Computer scientists over the years have thought long and hard about the main sort of problems that are likely to be encountered in building programs, and designed suitable algorithms and data structures which are efficient and which are proven to do the job correctly. This course will start you off becoming aware of these issues. In modern programming languages, such as Java, code to implement common algorithms and data structures is often provided for you as part of the code library which comes with the language implementation. This means that the programmer's task moves from directly implementing the algorithms and data structures to picking out the most appropriate ones for the use in mind. However, in more complex programming tasks, it is still necessary to invent and implement one's own algorithms and data structures.
The course will be taught using the latest version of Java, J2SE 5.0, and a subsidiary objective of the course will be to introduce you to some additional features of this language which are not covered in your other programming courses.
The course will not assume the existence of any specialised
development environment, or any input/output code beyond that provided as
part of the Java standard library. You may find this "plain" approach an
interesting and useful contrast with the use of the
BlueJ Java interactive development
environment in the
Object-Oriented Programming
course you are taking alongside this course.
How to pass this course
I made some notes on "how to pass the course" when I taught the
introductory programming course at Queen Mary, and what I wrote
then
is mostly relevant to this course as well.

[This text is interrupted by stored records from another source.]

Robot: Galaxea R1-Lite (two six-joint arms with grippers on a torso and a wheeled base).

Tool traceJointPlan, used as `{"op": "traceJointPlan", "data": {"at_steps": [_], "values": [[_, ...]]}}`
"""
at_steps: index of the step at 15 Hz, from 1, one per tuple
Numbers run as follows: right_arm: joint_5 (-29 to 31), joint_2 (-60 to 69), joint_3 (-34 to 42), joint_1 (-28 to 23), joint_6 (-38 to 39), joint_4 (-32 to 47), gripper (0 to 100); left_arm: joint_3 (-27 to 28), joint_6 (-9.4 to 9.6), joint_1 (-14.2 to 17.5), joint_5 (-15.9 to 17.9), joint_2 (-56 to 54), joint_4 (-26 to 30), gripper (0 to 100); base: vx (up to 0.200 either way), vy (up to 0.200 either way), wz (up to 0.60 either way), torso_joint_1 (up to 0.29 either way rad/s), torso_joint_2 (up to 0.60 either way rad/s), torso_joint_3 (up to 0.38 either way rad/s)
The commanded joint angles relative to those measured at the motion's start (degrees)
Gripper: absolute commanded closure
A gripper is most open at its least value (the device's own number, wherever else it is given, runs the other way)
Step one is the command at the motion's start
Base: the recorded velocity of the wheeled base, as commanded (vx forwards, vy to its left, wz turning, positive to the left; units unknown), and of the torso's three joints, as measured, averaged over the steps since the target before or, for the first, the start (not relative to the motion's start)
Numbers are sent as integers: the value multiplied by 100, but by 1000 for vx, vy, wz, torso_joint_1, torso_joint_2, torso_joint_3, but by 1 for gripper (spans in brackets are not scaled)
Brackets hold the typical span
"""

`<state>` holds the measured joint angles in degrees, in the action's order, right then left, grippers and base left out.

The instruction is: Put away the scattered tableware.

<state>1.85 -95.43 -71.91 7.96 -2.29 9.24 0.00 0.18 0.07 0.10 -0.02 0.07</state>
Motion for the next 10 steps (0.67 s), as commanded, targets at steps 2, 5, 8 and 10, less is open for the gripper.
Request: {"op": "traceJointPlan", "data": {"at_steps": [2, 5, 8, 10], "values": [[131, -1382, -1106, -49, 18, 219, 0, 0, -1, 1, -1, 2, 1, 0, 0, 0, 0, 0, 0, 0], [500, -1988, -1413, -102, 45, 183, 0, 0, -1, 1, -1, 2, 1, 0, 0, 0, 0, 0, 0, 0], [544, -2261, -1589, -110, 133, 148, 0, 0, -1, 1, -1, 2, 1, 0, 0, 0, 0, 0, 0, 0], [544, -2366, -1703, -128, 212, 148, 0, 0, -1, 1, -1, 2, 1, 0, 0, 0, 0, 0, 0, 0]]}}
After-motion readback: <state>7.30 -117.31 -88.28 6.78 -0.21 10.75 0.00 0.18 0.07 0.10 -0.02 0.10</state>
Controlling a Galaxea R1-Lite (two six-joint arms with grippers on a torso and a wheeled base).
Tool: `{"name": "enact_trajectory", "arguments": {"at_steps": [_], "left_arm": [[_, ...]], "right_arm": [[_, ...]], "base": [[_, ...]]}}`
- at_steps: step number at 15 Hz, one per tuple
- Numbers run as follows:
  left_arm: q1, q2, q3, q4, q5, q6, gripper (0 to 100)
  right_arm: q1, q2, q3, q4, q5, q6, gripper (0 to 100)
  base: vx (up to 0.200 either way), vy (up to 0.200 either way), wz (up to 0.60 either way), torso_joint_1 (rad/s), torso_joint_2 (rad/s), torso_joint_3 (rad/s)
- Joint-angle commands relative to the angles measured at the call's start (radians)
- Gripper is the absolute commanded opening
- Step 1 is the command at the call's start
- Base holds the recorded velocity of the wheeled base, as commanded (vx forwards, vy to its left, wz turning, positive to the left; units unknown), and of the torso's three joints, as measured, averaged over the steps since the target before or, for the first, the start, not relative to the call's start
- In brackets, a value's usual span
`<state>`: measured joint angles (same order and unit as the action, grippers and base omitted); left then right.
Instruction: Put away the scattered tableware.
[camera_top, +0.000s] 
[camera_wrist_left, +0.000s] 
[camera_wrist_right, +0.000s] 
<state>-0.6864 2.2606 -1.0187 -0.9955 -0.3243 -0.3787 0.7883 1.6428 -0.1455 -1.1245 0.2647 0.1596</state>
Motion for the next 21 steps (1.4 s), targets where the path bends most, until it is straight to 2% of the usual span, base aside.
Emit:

The main thing is to be aware that learning is an active thing, not a passive thing, particularly in university education, and particularly in a subject like computer science. If your attitude is that you don't have to do very much yourself, and it is the job of academic staff to "fill you up" with knowledge, you won't get far. Academic staff can point you in the right direction, give you an indication of the things it is most profitable to study, set you exercises and assess you in them, but it's up to you to do the actual studying. You should not confuse learning with memorising. If at any point in this course you find yourself trying to memorise things, you have completely the wrong approach. If "last minute revision" forms a major part of your exam-passing strategy, then you need to rethink that strategy. In fact, you shouldn't be thinking in terms of "exam-passing strategy" at all - you should be thinking in terms of understanding and appreciating an important aspect of a subject you are doing because you enjoy it. Then passing the exam will come naturally as a by-product.
The best way to learn is by doing. Try to understand the algorithms and data structures, and then program them yourself in your own style. Please remember that being a university student is meant to be a full-time job, The fact that your scheduled lecture and lab hours do not make up a full working week means you should be devising your own schedule of extra work to make up the full 35-40 hours a week a paid employee would consider to be the norm.
I have produced some notes of my own which explain my own view of the topics of this course, and my own attempts to write programs that demonstrate them. But you will also find it useful to see how others explain the same topics, and program them. This will help you understand that it's the principles that are important, not the exact form of the program. It would be useful for you to own and work through at least one of the recommended textbooks. I have also put together a comprehensive site of algorithms and data structures links specialising in particular on course notes provided in public web space for similar academic courses in universities across the world. Please make use of all these resources.
The lectures should be regarded as the "pacemaker" of the course. They will give you an idea of the speed at which the topics in the course should be covered, and the relative importance of the different topics. "Chalk and talk" sessions which show how structures change as an algorithm is executed are an important part of the course. So please do not make the mistake of either feeling you don't need to attend lectures (because I have made a full set of notes available in advance) or that all you need to do is attend the lectures.
Lab exercises will be set weekly exploring and testing some of the material covered in class. The best way to learn this material is by having practical experience with it. Lab exercises will be a mixture of problems similar to those you will encounter in tests and exams for the course, and more challenging examples which will take some time to think through and program. Although you are allocated a one hour slot a week, this is not meant to be the only time you spend on the lab exercises, you should expect to be spending several more hours a week outside the set lab hour on them if you are to tackle this course in the way intended.